S8 = 25(1-0.00000256) / (1-0.008)
Doing some quick math:
S8 = 25(0.99999744) / (0.992)
And the final result is:
S8 ≈ 24.997388113
Approximately 24.99739. But who's counting? 😉
(a) To find the common ratio, we can use the formula for the nth term of a geometric sequence:
an = a1 * r^(n-1)
Given that the first term a1 is 25 and the fourth term a4 is 1/5, we have:
a1 = 25
a4 = 1/5
Using these values in the formula, we can find the common ratio r:
a4 = a1 * r^(4-1)
1/5 = 25 * r^(3)
To isolate r, we can rearrange the equation:
r^(3) = (1/5) / 25
r^(3) = 1 / (5 * 25)
r^(3) = 1 / 125
Taking the cube root on both sides gives:
r = 1^(1/3) / 125^(1/3)
r = 1 / 5
Therefore, the common ratio r is 1/5.
(b) To find the fifth term a5, we can use the formula for the nth term of a geometric sequence:
an = a1 * r^(n-1)
Given that the first term a1 is 25 and the common ratio r is 1/5, we have:
a1 = 25
r = 1/5
Substituting these values into the formula, we can find the fifth term:
a5 = a1 * r^(5-1)
a5 = 25 * (1/5)^(4)
a5 = 25 * (1/5^4)
a5 = 25 * (1/625)
a5 = 1/25
Therefore, the fifth term a5 is 1/25.
(c) To find the partial sum of the first eight terms S8, we can use the formula for the sum of a geometric series:
Sn = a1 * (1 - r^n) / (1 - r)
Given that the first term a1 is 25, the common ratio r is 1/5, and we want to find the sum up to the eighth term n = 8, we have:
a1 = 25
r = 1/5
n = 8
Substituting these values into the formula, we can find the partial sum:
S8 = 25 * (1 - (1/5)^8) / (1 - 1/5)
S8 = 25 * (1 - (1/390625)) / (4/5)
S8 = 25 * (1 - 1/390625) * (5/4)
S8 = 25 * (390624/390625) * (5/4)
S8 = 25 * (390624 * 5) / (390625 * 4)
S8 = 625
Therefore, the partial sum of the first eight terms S8 is 625.

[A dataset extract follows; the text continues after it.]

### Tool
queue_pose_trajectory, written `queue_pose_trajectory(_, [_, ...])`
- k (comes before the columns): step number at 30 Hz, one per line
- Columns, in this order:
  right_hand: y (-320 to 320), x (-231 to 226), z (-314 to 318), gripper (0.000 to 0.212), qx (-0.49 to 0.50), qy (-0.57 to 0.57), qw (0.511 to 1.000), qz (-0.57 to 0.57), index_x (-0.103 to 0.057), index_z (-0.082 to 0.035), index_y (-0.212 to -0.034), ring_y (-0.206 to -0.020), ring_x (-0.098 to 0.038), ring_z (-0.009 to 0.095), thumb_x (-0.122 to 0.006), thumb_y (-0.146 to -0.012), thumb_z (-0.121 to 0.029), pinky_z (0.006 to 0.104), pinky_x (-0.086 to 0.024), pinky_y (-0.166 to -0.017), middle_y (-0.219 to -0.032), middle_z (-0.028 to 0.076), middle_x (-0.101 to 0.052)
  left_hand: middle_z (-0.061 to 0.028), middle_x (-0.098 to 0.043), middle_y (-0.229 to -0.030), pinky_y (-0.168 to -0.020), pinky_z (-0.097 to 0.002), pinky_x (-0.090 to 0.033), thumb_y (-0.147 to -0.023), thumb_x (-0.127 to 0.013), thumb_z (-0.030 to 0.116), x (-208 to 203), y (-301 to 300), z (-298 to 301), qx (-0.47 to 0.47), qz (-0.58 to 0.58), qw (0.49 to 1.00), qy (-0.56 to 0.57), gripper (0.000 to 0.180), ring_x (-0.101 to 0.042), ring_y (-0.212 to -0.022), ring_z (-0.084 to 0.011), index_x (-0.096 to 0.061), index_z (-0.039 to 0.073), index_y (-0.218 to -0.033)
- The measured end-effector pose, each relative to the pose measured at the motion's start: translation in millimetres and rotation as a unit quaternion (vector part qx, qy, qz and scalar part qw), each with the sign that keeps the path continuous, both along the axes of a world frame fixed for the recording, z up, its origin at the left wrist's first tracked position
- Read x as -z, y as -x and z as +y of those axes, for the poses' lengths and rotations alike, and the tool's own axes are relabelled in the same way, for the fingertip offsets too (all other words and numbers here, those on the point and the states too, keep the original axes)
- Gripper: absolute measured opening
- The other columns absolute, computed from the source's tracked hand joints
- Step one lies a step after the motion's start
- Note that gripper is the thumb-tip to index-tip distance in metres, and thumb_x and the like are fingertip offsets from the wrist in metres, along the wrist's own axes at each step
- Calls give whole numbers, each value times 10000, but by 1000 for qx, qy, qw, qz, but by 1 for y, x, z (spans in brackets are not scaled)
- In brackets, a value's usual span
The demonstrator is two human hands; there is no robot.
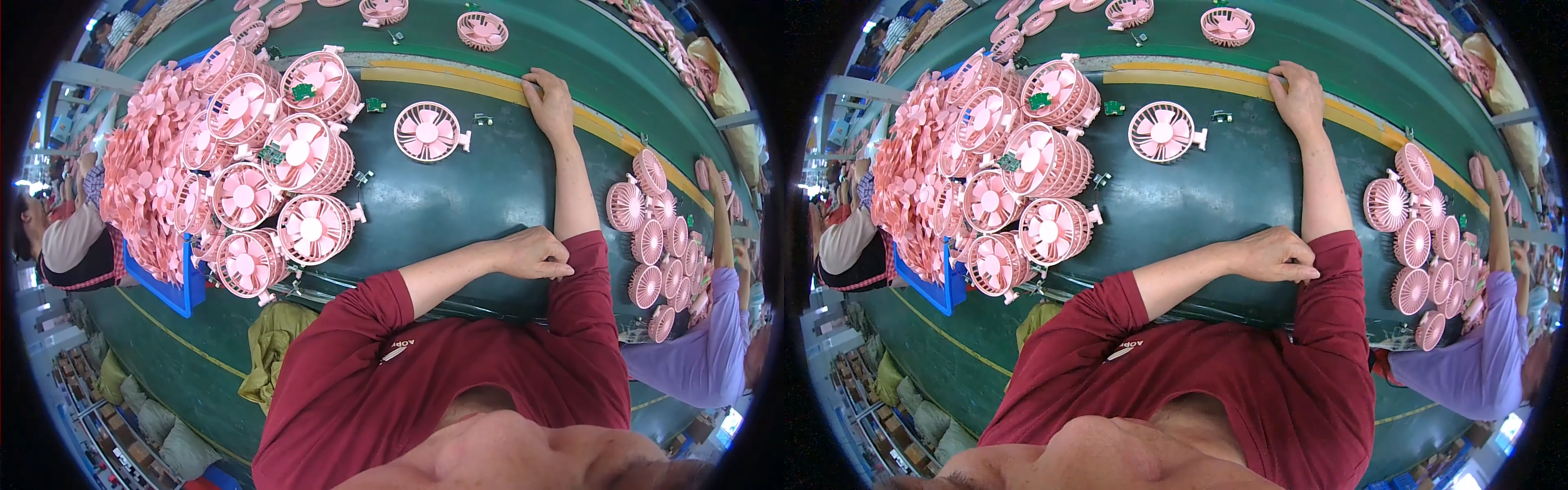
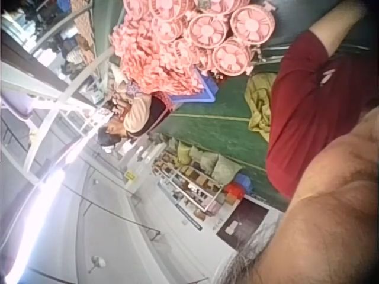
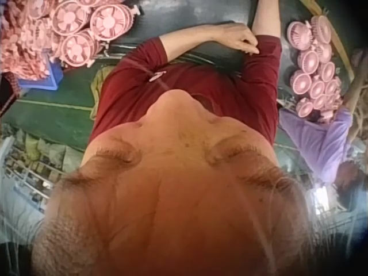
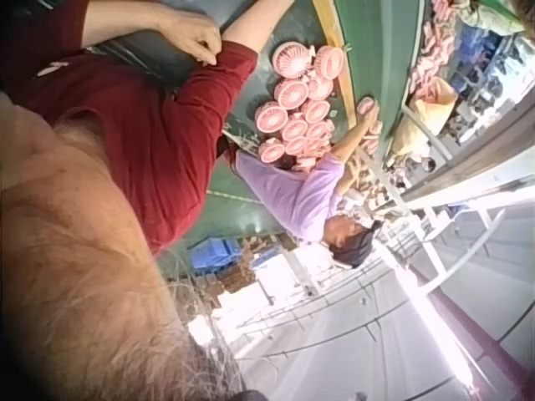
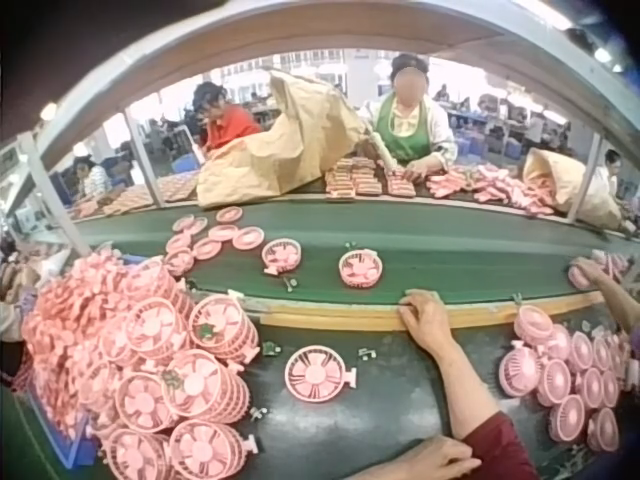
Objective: The person assembles small fans by taking fan covers and fan bodies from the conveyor line, pressing the covers onto the fan frames by hand, and setting the assembled fans on the conveyor belt.
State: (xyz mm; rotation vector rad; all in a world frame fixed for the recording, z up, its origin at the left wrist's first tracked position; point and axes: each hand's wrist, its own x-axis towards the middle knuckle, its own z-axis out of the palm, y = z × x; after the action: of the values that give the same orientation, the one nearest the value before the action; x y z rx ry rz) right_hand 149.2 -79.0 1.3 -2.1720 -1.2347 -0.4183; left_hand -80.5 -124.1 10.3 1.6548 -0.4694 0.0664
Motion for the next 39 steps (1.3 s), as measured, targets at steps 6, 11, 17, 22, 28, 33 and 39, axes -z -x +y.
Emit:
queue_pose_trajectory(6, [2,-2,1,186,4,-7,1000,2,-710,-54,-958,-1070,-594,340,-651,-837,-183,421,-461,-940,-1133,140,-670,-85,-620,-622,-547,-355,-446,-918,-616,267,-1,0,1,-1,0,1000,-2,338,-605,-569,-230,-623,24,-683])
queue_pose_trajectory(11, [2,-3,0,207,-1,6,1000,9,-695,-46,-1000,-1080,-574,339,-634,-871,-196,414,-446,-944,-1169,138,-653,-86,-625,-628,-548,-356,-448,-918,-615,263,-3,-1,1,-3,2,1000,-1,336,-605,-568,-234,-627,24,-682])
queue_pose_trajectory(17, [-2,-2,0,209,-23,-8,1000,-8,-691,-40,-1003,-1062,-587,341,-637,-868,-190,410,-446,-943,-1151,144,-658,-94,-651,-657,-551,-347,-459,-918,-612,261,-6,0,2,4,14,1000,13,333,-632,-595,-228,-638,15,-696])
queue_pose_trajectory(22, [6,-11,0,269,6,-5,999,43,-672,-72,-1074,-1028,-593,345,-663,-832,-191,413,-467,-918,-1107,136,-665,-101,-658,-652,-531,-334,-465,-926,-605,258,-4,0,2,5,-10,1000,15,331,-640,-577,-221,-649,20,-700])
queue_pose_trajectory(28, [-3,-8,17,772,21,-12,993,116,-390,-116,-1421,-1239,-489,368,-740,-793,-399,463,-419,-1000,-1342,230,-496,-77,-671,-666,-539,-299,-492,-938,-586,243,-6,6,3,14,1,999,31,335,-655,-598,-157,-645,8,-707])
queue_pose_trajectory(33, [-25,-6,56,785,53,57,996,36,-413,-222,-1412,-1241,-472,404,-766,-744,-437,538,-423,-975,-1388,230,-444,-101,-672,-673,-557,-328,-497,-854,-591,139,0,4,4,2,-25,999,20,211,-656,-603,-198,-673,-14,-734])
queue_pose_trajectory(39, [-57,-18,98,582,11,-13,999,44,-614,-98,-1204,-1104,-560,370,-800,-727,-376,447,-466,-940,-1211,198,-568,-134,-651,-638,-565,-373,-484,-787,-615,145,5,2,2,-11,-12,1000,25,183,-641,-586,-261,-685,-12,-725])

To find the common ratio, we can use the formula for the nth term of a geometric sequence:
an = a1 * r^(n-1)
Given that the first term (a1) is 25 and the fourth term (a4) is 1/5, we can substitute these values into the formula:
1/5 = 25 * r^(4-1)
To solve for r, we can take the reciprocal of both sides to get rid of the fraction:
5/1 = (25 * r^(4-1))^(-1)
Simplifying, we have:
5 = (25 * r^3)^(-1)
Taking the reciprocal again, we get:
1/5 = 25 * r^3
Dividing both sides by 25 gives us:
1/125 = r^3
Taking the cube root of both sides, we find:
r = 1/5
So the common ratio is 1/5.
To find the fifth term (a5), we can now use the formula:
a5 = a1 * r^(5-1)
Substituting the values of a1 = 25 and r = 1/5:
a5 = 25 * (1/5)^(5-1)
Simplifying, we have:
a5 = 25 * (1/5)^4
Calculating the exponent:
a5 = 25 * (1/625)
Simplifying further:
a5 = 1/25
So the fifth term is 1/25.
To find the partial sum of the first eight terms (S8), we can use the formula for the sum of a geometric series:
S_n = a1 * (1 - r^n) / (1 - r)
Substituting a1 = 25, r = 1/5, and n = 8:
S8 = 25 * (1 - (1/5)^8) / (1 - 1/5)
Simplifying, we have:
S8 = 25 * (1 - 1/390625) / (4/5)
Calculating the subtraction inside the parentheses:
S8 = 25 * (390624/390625) / (4/5)
Simplifying further:
S8 = (25 * 390624 * 5) / (4 * 390625)
Canceling out the common factors of 25 and 390625:
S8 = 5
So the partial sum of the first eight terms is 5.